Mortgage Terms And Rates
The term of a mortgage means the period of time a lender will loan mortgage money to a borrower. This duration is normally 2 to 5 years, although it could be from 6 months to 10 years. Usually, the shorter the mortgage term period, the lower the interest rate is and the less it costs to borrow the money. Once the term ends, you can pay off the due balance or renegotiate the mortgage for another term until the full mortgage has been paid completely.
Contracts who's period is 2 years or less is considered a short term mortgage contracts or agreements. These kinds of mortgages offer a much lower interest rate compared to the borrowing expenses for a longer term. These terms are common with individuals who feel that interest rates are currently higher than they will be in the future. Short term agreements are normally chosen by individuals who anticipate that interest rates would be a lot lower at the time of renewal.
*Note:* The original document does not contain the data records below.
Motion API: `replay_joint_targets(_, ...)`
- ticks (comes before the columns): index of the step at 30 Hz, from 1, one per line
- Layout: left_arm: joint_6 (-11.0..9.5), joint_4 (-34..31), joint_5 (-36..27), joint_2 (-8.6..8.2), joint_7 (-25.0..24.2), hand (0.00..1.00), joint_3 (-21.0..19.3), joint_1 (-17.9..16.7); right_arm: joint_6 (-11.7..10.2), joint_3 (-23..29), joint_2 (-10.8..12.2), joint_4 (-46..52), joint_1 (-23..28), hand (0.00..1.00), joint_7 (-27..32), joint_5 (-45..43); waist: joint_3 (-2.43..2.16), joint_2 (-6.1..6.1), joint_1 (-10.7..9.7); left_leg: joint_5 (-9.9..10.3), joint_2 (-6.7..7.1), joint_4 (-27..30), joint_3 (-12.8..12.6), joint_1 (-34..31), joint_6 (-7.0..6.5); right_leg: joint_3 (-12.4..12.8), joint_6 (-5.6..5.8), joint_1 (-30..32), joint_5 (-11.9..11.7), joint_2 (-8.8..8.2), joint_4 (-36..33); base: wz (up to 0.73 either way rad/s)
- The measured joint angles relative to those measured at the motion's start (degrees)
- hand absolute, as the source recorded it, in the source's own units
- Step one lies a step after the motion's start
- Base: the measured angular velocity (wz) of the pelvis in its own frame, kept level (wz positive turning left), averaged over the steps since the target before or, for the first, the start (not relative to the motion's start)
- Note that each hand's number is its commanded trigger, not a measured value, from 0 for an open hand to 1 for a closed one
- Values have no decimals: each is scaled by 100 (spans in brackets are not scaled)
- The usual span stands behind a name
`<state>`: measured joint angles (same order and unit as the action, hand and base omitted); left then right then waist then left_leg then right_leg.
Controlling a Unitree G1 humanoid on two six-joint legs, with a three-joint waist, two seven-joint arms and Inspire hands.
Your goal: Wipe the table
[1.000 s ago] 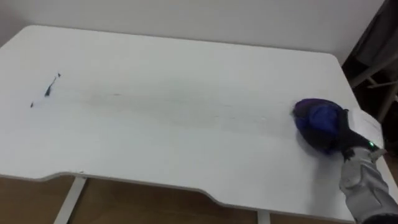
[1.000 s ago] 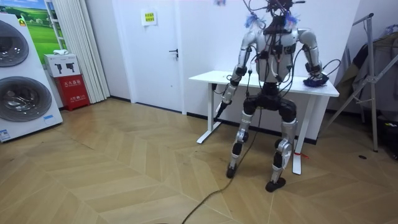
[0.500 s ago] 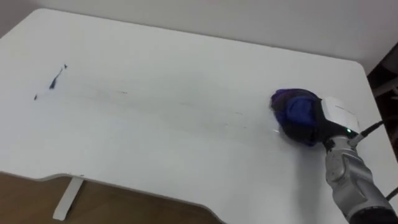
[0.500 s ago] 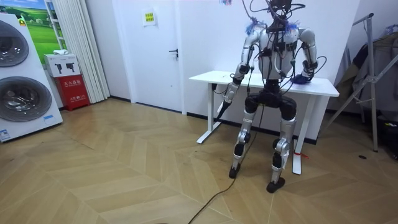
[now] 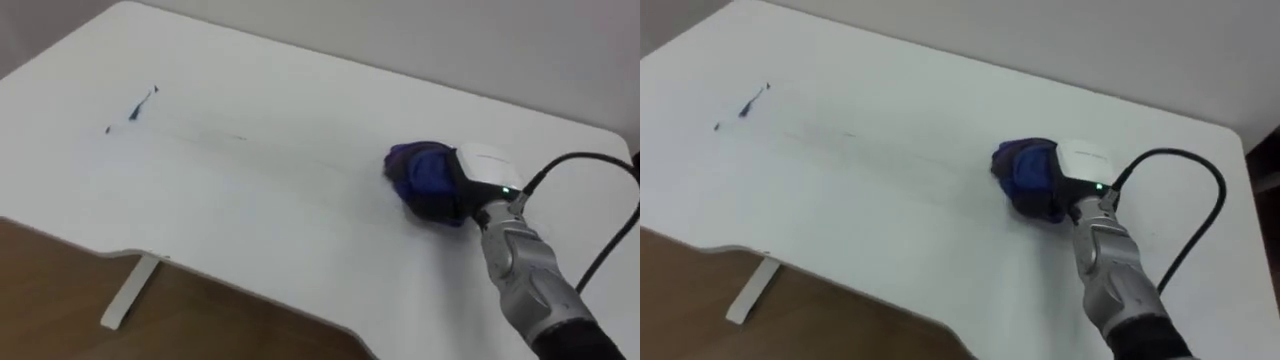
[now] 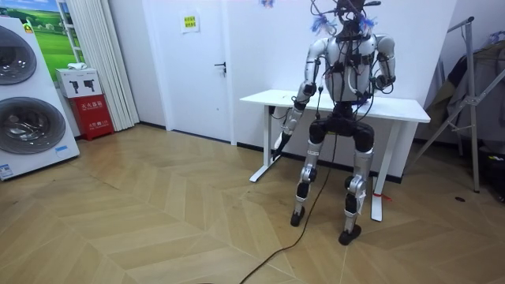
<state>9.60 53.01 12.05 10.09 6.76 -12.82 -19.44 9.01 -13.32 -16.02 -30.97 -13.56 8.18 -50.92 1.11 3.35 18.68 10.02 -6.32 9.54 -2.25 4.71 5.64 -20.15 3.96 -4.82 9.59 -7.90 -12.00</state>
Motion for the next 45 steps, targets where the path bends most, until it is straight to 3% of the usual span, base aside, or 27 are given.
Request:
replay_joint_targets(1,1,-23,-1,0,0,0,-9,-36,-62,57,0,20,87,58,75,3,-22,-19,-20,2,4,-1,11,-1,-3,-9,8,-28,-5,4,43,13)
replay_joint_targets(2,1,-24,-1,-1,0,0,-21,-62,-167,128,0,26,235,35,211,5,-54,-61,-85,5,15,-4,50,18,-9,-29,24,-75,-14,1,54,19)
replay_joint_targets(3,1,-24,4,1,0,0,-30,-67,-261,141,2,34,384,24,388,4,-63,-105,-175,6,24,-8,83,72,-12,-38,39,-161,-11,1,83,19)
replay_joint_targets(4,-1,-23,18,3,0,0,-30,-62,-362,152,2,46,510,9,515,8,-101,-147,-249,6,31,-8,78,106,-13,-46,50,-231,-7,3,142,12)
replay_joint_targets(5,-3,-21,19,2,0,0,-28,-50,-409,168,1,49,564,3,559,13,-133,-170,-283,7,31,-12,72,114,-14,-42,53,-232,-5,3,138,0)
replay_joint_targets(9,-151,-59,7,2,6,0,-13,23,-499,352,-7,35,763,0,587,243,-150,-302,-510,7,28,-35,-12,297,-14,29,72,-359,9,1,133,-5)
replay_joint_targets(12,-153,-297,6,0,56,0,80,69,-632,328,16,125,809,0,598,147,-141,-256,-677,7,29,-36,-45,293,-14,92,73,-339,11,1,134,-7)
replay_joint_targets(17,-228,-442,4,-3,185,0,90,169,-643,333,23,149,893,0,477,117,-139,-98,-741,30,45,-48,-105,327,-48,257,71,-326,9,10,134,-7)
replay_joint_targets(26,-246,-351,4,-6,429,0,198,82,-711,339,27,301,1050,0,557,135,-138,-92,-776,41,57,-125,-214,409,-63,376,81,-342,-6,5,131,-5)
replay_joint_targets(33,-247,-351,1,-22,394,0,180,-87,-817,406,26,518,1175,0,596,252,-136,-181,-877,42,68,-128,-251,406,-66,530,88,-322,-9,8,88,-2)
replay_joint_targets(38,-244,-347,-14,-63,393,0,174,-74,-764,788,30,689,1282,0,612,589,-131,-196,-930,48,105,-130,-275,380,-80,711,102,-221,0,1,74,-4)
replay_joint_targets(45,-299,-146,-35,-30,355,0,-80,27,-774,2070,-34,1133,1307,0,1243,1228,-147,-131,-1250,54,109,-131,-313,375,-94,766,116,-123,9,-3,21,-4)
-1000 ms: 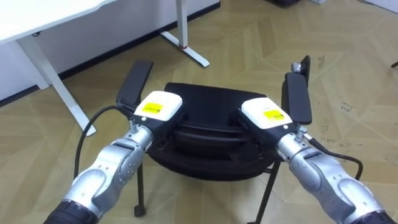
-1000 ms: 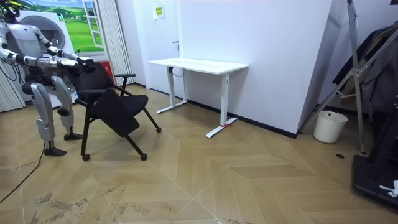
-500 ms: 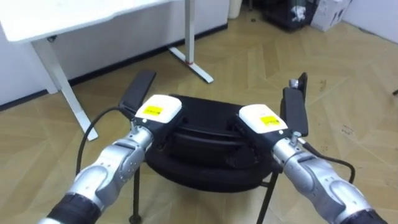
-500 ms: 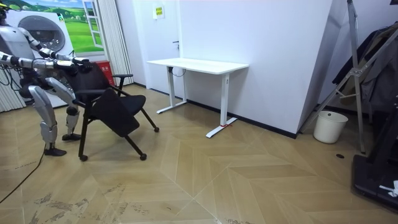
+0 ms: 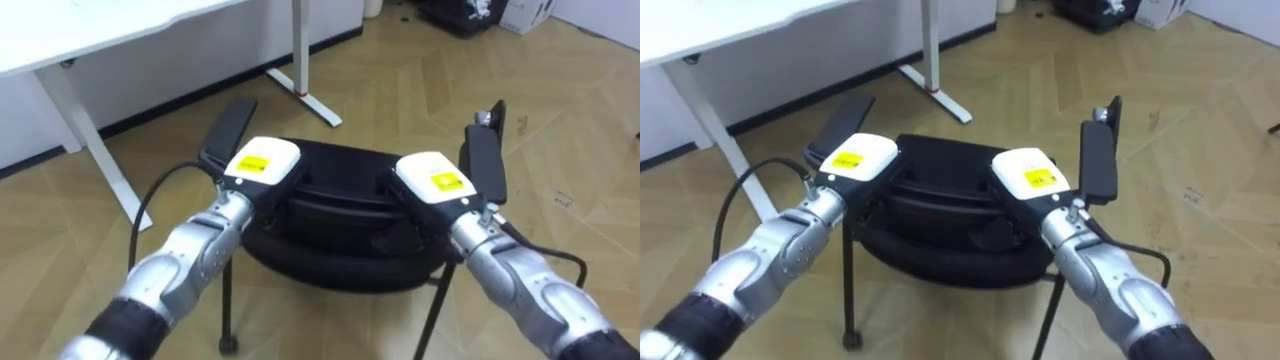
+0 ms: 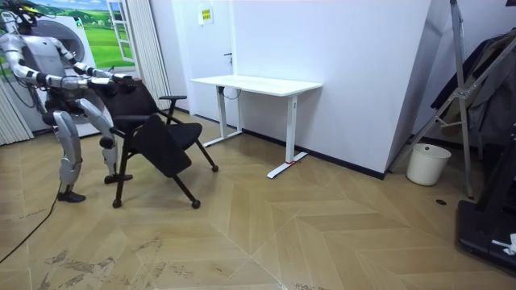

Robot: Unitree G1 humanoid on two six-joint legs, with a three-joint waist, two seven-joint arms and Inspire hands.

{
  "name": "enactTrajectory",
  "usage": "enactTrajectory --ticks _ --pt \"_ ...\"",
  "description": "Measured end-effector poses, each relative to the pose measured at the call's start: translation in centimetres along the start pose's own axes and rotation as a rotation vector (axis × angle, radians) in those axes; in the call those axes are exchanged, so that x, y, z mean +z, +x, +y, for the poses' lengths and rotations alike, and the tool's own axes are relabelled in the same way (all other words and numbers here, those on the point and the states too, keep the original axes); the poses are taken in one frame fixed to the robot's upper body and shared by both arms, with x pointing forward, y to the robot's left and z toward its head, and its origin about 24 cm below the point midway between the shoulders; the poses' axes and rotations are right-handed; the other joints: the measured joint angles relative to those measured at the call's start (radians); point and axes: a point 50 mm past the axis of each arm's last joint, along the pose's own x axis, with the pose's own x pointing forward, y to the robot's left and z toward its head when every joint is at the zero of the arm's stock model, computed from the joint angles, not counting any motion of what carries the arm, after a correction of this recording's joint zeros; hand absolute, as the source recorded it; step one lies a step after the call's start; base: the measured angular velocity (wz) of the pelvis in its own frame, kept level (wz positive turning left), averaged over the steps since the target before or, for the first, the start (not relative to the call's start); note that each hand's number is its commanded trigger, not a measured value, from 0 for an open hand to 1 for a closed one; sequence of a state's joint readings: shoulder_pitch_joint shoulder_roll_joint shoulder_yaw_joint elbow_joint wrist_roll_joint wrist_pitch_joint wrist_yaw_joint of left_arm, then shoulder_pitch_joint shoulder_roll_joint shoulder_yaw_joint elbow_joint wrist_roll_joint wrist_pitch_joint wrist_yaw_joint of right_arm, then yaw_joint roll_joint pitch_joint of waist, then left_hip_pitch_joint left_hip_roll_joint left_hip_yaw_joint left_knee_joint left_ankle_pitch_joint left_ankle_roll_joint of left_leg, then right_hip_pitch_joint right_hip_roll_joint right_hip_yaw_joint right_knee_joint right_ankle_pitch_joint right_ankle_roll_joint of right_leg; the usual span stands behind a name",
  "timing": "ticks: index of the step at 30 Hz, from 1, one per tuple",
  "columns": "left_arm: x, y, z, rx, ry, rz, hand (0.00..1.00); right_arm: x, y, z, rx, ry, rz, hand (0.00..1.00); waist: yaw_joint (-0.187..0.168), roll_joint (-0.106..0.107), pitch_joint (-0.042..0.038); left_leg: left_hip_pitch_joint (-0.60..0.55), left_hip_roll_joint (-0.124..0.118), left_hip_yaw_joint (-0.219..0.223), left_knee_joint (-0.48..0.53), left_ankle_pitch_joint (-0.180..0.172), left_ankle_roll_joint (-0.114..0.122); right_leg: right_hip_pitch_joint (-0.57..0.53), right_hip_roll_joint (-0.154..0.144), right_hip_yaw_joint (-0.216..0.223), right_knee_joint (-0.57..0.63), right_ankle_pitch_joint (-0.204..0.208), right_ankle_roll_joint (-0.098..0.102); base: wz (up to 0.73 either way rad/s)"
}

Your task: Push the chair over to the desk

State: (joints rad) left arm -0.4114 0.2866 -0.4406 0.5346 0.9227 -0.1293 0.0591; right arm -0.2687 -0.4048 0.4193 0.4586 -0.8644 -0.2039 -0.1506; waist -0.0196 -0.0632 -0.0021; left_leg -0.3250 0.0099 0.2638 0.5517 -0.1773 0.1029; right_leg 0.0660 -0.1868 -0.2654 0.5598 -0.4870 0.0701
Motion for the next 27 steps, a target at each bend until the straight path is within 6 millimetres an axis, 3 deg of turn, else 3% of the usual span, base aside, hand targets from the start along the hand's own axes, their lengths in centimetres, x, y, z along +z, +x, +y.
enactTrajectory --ticks 1,2,4,5,6,8,9,11,14,16,18,19,22,24,25,27 --pt "-0.1 0.0 0.1 0.005 -0.002 0.002 1.00 0.0 0.2 -0.2 -0.004 -0.004 -0.002 1.00 0.001 0.001 0.0007 0.000 -0.001 0.006 0.012 -0.015 0.005 -0.013 -0.010 0.000 0.036 0.000 0.001 -0.27" --pt "-0.1 0.2 0.3 0.011 -0.006 0.002 1.00 0.0 0.3 -0.5 -0.010 -0.010 -0.003 1.00 -0.001 0.005 0.0065 0.004 -0.002 0.009 0.034 -0.037 0.007 -0.041 -0.032 -0.001 0.133 0.018 0.002 -0.15" --pt "-0.1 0.2 0.1 0.008 -0.004 -0.001 1.00 -0.1 0.2 -0.1 0.000 -0.006 0.004 1.00 -0.003 0.005 0.0106 0.034 -0.008 0.008 0.039 -0.074 0.019 -0.101 -0.061 0.017 0.291 0.104 0.001 -0.03" --pt "-0.1 0.2 -0.1 0.003 -0.002 -0.002 1.00 -0.2 0.2 0.1 0.001 -0.003 0.007 1.00 -0.003 0.007 0.0131 0.044 -0.006 0.003 0.039 -0.081 0.019 -0.112 -0.061 0.020 0.319 0.135 -0.004 0.00" --pt "-0.2 0.2 -0.2 0.006 0.000 -0.007 1.00 -0.1 0.2 0.4 0.004 0.006 0.010 1.00 -0.002 0.014 0.0187 0.064 -0.005 -0.015 0.037 -0.092 0.020 -0.142 -0.061 0.032 0.387 0.206 -0.011 0.00" --pt "-0.6 0.0 -0.5 0.005 0.004 -0.003 1.00 0.2 0.4 0.8 0.008 0.011 0.005 1.00 0.005 0.030 0.0272 0.088 -0.007 -0.051 0.034 -0.106 0.021 -0.203 -0.046 0.064 0.487 0.275 -0.012 -0.16" --pt "-0.8 -0.1 -0.6 0.007 0.003 0.001 1.00 0.4 0.6 0.9 0.008 0.010 0.001 1.00 0.009 0.039 0.0326 0.098 -0.007 -0.075 0.034 -0.113 0.019 -0.252 -0.037 0.066 0.524 0.263 -0.011 -0.15" --pt "-1.0 -0.1 -0.5 0.014 0.009 0.002 1.00 0.6 0.7 0.9 0.001 0.016 0.000 1.00 0.002 0.043 0.0342 0.101 -0.010 -0.109 0.035 -0.119 0.016 -0.328 -0.020 0.049 0.525 0.233 -0.012 0.22" --pt "-1.0 0.0 -0.6 0.008 0.015 -0.002 1.00 0.6 0.6 1.2 0.005 0.022 0.009 1.00 -0.023 0.046 0.0369 0.117 -0.016 -0.170 0.035 -0.129 0.002 -0.411 0.016 0.037 0.348 0.218 -0.012 0.54" --pt "-0.9 0.0 -1.0 -0.001 0.011 0.000 1.00 0.5 0.5 1.5 0.012 0.025 0.013 1.00 -0.040 0.046 0.0376 0.132 -0.023 -0.202 0.036 -0.141 -0.010 -0.416 0.028 0.041 0.167 0.237 -0.023 0.61" --pt "-0.9 0.0 -1.2 -0.006 -0.001 0.004 1.00 0.6 0.5 1.5 0.012 0.014 0.010 1.00 -0.059 0.043 0.0365 0.154 -0.024 -0.229 0.038 -0.160 -0.032 -0.393 0.035 0.061 -0.018 0.285 -0.025 0.62" --pt "-0.9 0.0 -1.2 -0.004 -0.007 0.006 1.00 0.5 0.5 1.4 0.008 0.003 0.006 1.00 -0.057 0.044 0.0344 0.161 -0.023 -0.247 0.044 -0.173 -0.047 -0.380 0.047 0.074 -0.044 0.317 -0.032 0.47" --pt "-1.0 0.1 -1.1 0.006 -0.012 0.014 1.00 0.5 0.8 1.0 0.000 -0.015 0.002 1.00 -0.053 0.049 0.0297 0.164 -0.003 -0.272 0.054 -0.193 -0.082 -0.372 0.075 0.068 -0.032 0.326 -0.053 0.32" --pt "-1.1 0.2 -0.6 0.033 -0.018 0.024 1.00 0.5 1.4 0.2 -0.006 -0.030 -0.008 1.00 -0.043 0.047 0.0262 0.168 0.024 -0.274 0.053 -0.206 -0.111 -0.376 0.099 0.064 -0.009 0.324 -0.101 0.18" --pt "-1.1 0.2 -0.4 0.040 -0.019 0.027 1.00 0.6 1.6 -0.1 -0.007 -0.034 -0.011 1.00 -0.038 0.048 0.0259 0.167 0.031 -0.273 0.054 -0.209 -0.118 -0.381 0.103 0.062 -0.001 0.319 -0.110 0.08" --pt "-1.4 0.4 0.3 0.059 -0.021 0.040 1.00 0.8 2.5 -1.0 -0.010 -0.045 -0.020 1.00 -0.029 0.057 0.0294 0.169 0.053 -0.289 0.055 -0.224 -0.149 -0.381 0.121 0.032 0.017 0.290 -0.147 0.11"
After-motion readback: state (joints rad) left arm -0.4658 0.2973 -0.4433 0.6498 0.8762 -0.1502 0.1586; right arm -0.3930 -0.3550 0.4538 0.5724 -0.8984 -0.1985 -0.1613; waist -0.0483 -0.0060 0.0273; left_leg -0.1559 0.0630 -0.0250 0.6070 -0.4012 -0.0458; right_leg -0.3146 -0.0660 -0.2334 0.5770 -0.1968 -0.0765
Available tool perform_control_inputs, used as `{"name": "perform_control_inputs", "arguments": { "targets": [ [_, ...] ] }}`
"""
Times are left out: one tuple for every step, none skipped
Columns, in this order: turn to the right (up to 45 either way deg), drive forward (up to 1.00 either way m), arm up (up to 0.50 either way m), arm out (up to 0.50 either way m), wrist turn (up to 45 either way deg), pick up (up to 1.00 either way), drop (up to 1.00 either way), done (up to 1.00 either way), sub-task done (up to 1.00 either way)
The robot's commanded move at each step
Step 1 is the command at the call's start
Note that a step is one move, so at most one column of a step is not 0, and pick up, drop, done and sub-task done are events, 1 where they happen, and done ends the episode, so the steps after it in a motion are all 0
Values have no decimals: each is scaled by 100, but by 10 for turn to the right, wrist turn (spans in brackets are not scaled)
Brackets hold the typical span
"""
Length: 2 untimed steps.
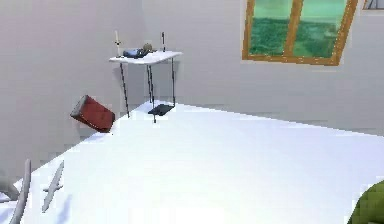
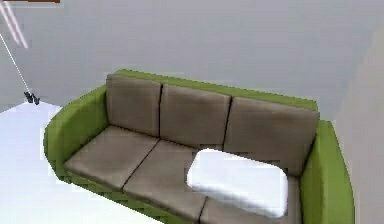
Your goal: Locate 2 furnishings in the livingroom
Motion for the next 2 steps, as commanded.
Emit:
{"name": "perform_control_inputs", "arguments": {
  "targets": [
    [0,100,0,0,0,0,0,0,0],
    [0,90,0,0,0,0,0,0,0]
  ]
}}
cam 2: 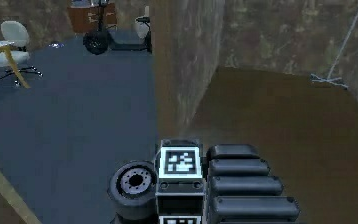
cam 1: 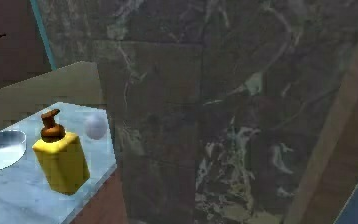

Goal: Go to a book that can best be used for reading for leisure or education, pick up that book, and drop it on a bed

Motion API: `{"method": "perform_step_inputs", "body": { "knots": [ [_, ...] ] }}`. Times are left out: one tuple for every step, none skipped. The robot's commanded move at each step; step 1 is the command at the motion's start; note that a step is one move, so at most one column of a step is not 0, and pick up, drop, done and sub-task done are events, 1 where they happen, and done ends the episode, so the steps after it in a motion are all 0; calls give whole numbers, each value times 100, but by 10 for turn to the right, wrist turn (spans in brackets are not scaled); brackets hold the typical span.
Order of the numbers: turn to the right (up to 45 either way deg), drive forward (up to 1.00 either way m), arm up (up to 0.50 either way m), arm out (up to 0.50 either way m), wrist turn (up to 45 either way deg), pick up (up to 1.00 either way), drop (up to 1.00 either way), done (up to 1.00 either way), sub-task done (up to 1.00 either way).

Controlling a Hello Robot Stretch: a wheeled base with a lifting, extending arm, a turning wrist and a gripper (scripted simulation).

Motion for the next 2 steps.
{"method": "perform_step_inputs", "body": {
  "knots": [
    [450, 0, 0, 0, 0, 0, 0, 0, 0],
    [450, 0, 0, 0, 0, 0, 0, 0, 0]
  ]
}}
The long term contracts are usually for 3 years or more. These mortgages generally cost a little bit more compared to short term mortgages and hence the interest rate will be higher. For those borrowers who value the predictability and stability of fixed expenses over a set length of time, a higher interest rate is appealing. It can be easier to budget a stable mortgage payment and this could bring peace of mind to lots of people.
To fully pay off your mortgage could take on average 15 to 25 years. The process of amortization is the paying off of principal loan installments and interest over a specific period of time. Recently, mortgage lenders and insurers have provided home owners longer amortization periods of 30, 35 and even 40 years.
There are various ways of repaying your mortgage. Some consumers would like the comfort in having a predetermined fixed rate since it enables them to plan and budget for other things in their To be able to repay your mortgage, there is a variety of ways. Some like to have predetermined fixed rates that enable them to completely plan their budget for the foreseeable future. Other clients choose more flexibility in their repayment. Some of their conditions can involve wanting to make bigger payments whenever they are able to put more money down because of fluctuations in their cash flow. There are a variety of different kinds of mortgages that appeal to various kinds of borrowers. A mortgage expert would be able to explain the differences and even help you choose what type is best for you.
The amount of interest that is charged against the monthly loan payment is referred to as the interest rate. Rates are expressed as percentages. It is based either on the rate which the Bank of Canada charges to lend money lenders or on bond yields. Usually, interest rates are less when you borrow money for a short duration of time and higher if you borrow money for a longer time period.
Fixed Rate Mortgage
A fixed rate mortgage is where your interest rate will not change throughout your mortgage term. There are no surprises as you could always count on how much your payments will be and know how much of your mortgage would be paid off by the end of your term.
Variable Rate Mortgage
When the borrower agrees to a fluctuating rate over the mortgage term, it is considered a variable rate mortgage. These rates could change from one month to the next since the interest rates change with the bank's prime lending rate. You pay the same amount when interest rates change, nonetheless, the amount that is applied to the principal will change. If interest rates drop for instance, more of your mortgage payment is applied to the principal balance due. This particular type of mortgage is a great option for homeowners who think that the interest rates will eventually go down if they are currently high.